Task brief:
Every record here should be printed again exactly.

--- Source records Enclosed Below ---

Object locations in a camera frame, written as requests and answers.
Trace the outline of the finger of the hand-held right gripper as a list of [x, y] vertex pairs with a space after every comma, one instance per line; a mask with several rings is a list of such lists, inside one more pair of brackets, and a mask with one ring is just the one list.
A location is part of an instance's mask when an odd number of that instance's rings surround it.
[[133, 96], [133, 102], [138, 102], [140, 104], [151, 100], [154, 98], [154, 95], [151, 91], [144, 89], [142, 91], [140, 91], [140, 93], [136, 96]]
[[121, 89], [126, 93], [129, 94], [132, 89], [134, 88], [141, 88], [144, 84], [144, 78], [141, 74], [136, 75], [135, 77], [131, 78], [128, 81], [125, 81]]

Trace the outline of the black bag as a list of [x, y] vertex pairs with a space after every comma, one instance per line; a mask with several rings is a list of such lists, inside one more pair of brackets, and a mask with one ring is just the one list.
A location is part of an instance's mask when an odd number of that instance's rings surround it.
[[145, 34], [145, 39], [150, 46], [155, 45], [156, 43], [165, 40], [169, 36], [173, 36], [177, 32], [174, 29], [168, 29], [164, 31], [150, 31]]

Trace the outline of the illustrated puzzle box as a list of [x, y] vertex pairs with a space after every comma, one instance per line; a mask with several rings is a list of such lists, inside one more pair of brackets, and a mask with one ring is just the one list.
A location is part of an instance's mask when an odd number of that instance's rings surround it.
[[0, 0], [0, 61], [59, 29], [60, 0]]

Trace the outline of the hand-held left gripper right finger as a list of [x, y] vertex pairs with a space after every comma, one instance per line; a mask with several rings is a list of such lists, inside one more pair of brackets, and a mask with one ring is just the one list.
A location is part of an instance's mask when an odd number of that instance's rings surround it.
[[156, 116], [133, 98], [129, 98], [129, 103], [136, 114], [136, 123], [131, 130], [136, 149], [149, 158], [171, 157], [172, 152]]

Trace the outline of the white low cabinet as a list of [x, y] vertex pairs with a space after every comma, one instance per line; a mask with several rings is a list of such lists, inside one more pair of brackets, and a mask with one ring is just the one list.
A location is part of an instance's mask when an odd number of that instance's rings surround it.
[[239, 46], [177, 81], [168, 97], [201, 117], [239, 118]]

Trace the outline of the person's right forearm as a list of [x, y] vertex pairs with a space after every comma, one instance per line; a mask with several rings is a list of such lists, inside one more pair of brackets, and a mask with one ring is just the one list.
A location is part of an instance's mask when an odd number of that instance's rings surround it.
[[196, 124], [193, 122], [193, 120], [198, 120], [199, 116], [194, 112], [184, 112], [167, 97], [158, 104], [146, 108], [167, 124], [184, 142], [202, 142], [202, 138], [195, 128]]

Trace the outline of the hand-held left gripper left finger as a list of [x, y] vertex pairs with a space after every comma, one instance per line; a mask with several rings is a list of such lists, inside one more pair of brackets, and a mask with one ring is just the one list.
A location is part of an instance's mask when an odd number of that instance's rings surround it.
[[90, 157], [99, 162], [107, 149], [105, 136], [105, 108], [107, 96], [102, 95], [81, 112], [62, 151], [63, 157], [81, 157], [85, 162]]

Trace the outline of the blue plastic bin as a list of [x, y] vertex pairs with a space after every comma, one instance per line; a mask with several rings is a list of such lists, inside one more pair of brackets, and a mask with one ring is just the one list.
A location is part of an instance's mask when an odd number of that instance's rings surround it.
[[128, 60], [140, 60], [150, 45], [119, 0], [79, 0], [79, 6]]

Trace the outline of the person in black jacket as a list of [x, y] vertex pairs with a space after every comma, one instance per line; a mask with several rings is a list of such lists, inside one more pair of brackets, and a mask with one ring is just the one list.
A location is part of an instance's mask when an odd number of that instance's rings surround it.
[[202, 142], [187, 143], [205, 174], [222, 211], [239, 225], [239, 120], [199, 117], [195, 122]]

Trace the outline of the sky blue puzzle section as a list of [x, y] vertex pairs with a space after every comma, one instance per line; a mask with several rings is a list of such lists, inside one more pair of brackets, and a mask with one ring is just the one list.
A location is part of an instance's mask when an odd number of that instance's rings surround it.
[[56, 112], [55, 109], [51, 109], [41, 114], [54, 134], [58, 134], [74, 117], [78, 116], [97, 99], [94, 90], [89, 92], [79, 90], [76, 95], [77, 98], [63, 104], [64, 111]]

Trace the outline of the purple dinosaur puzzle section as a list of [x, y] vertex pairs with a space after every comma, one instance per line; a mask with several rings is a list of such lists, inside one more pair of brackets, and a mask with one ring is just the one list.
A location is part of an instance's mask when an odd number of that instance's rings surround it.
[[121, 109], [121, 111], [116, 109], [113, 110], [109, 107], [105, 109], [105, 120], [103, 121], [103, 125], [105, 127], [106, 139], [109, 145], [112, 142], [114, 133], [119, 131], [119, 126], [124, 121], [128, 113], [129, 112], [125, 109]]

--- End of Enclosed Source records ---

Written solution:
Object locations in a camera frame, written as requests and answers.
Trace the outline of the finger of the hand-held right gripper as a list of [x, y] vertex pairs with a space after every comma, one instance per line; a mask with several rings is a list of such lists, inside one more pair of brackets, and a mask with one ring is just the one list.
A location is part of an instance's mask when an odd number of that instance's rings surround it.
[[133, 96], [133, 102], [138, 102], [140, 104], [151, 100], [154, 98], [154, 95], [151, 91], [144, 89], [142, 91], [140, 91], [140, 93], [136, 96]]
[[121, 89], [126, 93], [129, 94], [132, 89], [134, 88], [141, 88], [144, 84], [144, 78], [141, 74], [136, 75], [135, 77], [131, 78], [128, 81], [125, 81]]

Trace the outline of the black bag as a list of [x, y] vertex pairs with a space after every comma, one instance per line; a mask with several rings is a list of such lists, inside one more pair of brackets, and a mask with one ring is just the one list.
A location is part of an instance's mask when an odd number of that instance's rings surround it.
[[145, 34], [145, 39], [150, 46], [155, 45], [156, 43], [165, 40], [169, 36], [173, 36], [177, 32], [174, 29], [168, 29], [164, 31], [150, 31]]

Trace the outline of the illustrated puzzle box as a list of [x, y] vertex pairs with a space after every comma, one instance per line; a mask with several rings is a list of such lists, inside one more pair of brackets, and a mask with one ring is just the one list.
A location is part of an instance's mask when an odd number of that instance's rings surround it.
[[0, 0], [0, 61], [59, 29], [60, 0]]

Trace the outline of the hand-held left gripper right finger as a list of [x, y] vertex pairs with a space after every comma, one instance per line; a mask with several rings is a list of such lists, inside one more pair of brackets, and a mask with one ring is just the one list.
A location is part of an instance's mask when an odd number of that instance's rings surround it.
[[156, 116], [133, 98], [129, 98], [129, 103], [136, 114], [136, 123], [131, 130], [136, 149], [149, 158], [171, 157], [172, 152]]

Trace the outline of the white low cabinet as a list of [x, y] vertex pairs with a space after every comma, one instance per line; a mask with several rings is a list of such lists, inside one more pair of brackets, and a mask with one ring is just the one list.
A location is part of an instance's mask when an odd number of that instance's rings surround it.
[[239, 46], [177, 81], [168, 97], [201, 117], [239, 118]]

Trace the outline of the person's right forearm as a list of [x, y] vertex pairs with a space after every comma, one instance per line; a mask with several rings is a list of such lists, inside one more pair of brackets, and a mask with one ring is just the one list.
A location is part of an instance's mask when an odd number of that instance's rings surround it.
[[196, 124], [193, 122], [193, 120], [198, 120], [199, 116], [194, 112], [184, 112], [167, 97], [158, 104], [146, 108], [167, 124], [184, 142], [202, 142], [202, 138], [195, 128]]

Trace the outline of the hand-held left gripper left finger as a list of [x, y] vertex pairs with a space after every comma, one instance per line; a mask with several rings is a list of such lists, inside one more pair of brackets, and a mask with one ring is just the one list.
A location is part of an instance's mask when an odd number of that instance's rings surround it.
[[90, 157], [99, 162], [107, 149], [105, 136], [105, 108], [107, 96], [102, 95], [81, 112], [62, 151], [63, 157], [81, 157], [85, 162]]

Trace the outline of the blue plastic bin as a list of [x, y] vertex pairs with a space after every comma, one instance per line; a mask with several rings is a list of such lists, inside one more pair of brackets, and a mask with one ring is just the one list.
A location is part of an instance's mask when an odd number of that instance's rings surround it.
[[128, 60], [140, 60], [150, 45], [119, 0], [79, 0], [79, 6]]

Trace the outline of the person in black jacket as a list of [x, y] vertex pairs with a space after every comma, one instance per line; a mask with several rings is a list of such lists, inside one more pair of brackets, and a mask with one ring is just the one list.
A location is part of an instance's mask when an odd number of that instance's rings surround it.
[[202, 142], [187, 143], [205, 174], [222, 211], [239, 225], [239, 120], [199, 117], [195, 122]]

Trace the outline of the sky blue puzzle section as a list of [x, y] vertex pairs with a space after every comma, one instance per line; a mask with several rings is a list of such lists, inside one more pair of brackets, and a mask with one ring is just the one list.
A location is part of an instance's mask when an odd number of that instance's rings surround it.
[[56, 112], [55, 109], [51, 109], [41, 114], [54, 134], [58, 134], [74, 117], [78, 116], [97, 99], [94, 90], [89, 92], [79, 90], [76, 95], [77, 98], [63, 104], [64, 111]]

Trace the outline of the purple dinosaur puzzle section as a list of [x, y] vertex pairs with a space after every comma, one instance per line; a mask with several rings is a list of such lists, inside one more pair of brackets, and a mask with one ring is just the one list.
A location is part of an instance's mask when an odd number of that instance's rings surround it.
[[121, 109], [121, 111], [116, 109], [113, 110], [109, 107], [105, 109], [105, 120], [103, 121], [103, 125], [105, 127], [106, 139], [109, 145], [112, 142], [114, 133], [119, 131], [119, 126], [124, 121], [128, 113], [129, 112], [125, 109]]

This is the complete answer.